◆ **Activity**: Omit all pictures, then retype exactly the lines from the one that contains "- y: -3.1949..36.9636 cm" through the end of the listing.

--- START ---

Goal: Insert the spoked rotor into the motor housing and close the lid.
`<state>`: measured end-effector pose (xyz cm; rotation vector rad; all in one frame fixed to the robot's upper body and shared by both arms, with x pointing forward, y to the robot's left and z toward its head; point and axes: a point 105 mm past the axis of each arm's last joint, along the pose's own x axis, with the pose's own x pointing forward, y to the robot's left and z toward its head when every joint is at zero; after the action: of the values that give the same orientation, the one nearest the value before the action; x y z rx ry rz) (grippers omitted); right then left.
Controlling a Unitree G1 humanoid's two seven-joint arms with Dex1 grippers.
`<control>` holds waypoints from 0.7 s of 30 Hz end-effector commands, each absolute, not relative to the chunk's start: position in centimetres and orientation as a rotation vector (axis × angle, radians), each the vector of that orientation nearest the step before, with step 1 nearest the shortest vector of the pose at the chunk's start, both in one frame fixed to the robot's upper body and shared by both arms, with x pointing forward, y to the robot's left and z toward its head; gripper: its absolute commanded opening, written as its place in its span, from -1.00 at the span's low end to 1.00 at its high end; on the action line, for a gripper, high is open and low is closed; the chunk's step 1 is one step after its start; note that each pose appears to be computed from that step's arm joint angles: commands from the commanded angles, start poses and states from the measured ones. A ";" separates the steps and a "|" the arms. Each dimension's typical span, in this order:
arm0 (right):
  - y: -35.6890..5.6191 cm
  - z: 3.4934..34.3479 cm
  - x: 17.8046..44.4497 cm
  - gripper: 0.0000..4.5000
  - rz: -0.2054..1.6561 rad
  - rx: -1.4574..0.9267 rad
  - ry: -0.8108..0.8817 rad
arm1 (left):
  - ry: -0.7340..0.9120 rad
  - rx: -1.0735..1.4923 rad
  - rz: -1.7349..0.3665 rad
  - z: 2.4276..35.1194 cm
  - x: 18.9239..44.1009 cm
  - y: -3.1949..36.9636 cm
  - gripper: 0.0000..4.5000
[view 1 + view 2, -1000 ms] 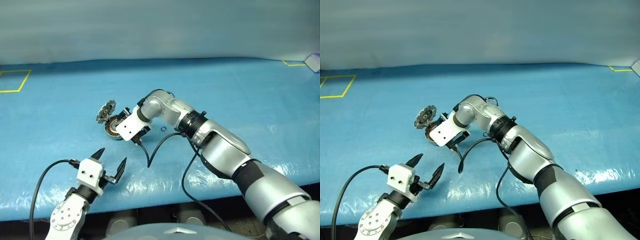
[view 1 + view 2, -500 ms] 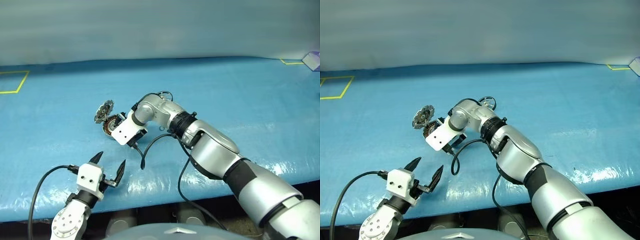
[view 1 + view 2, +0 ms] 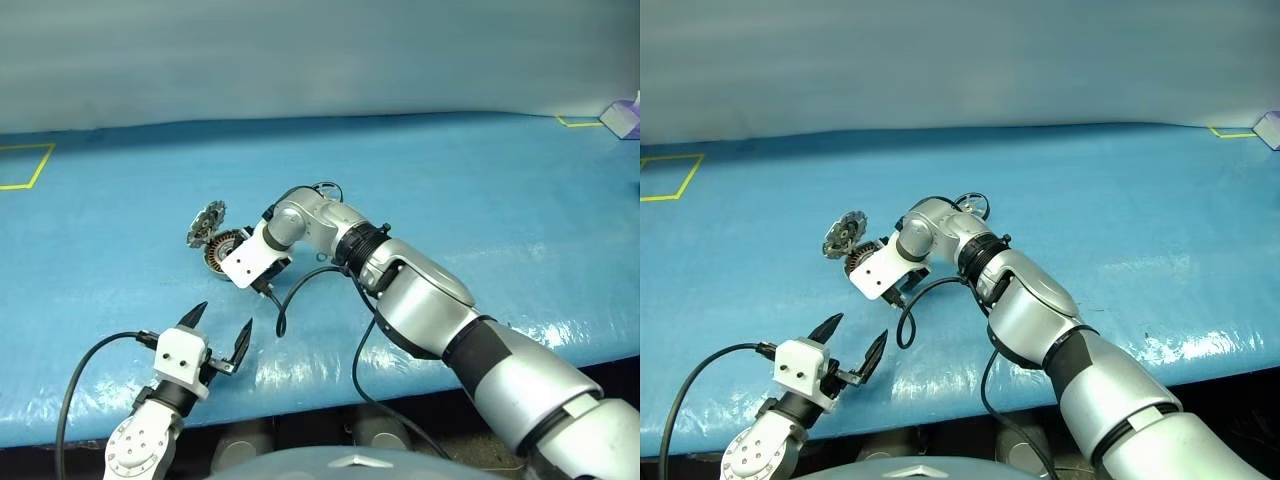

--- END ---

◆ **The answer**:
  - y: -3.1949..36.9636 cm
  - gripper: 0.0000..4.5000
[view 1 + view 2, -1000 ms] 
[view 1 + view 2, -500 ms] 
[view 1 + view 2, +0 ms] 

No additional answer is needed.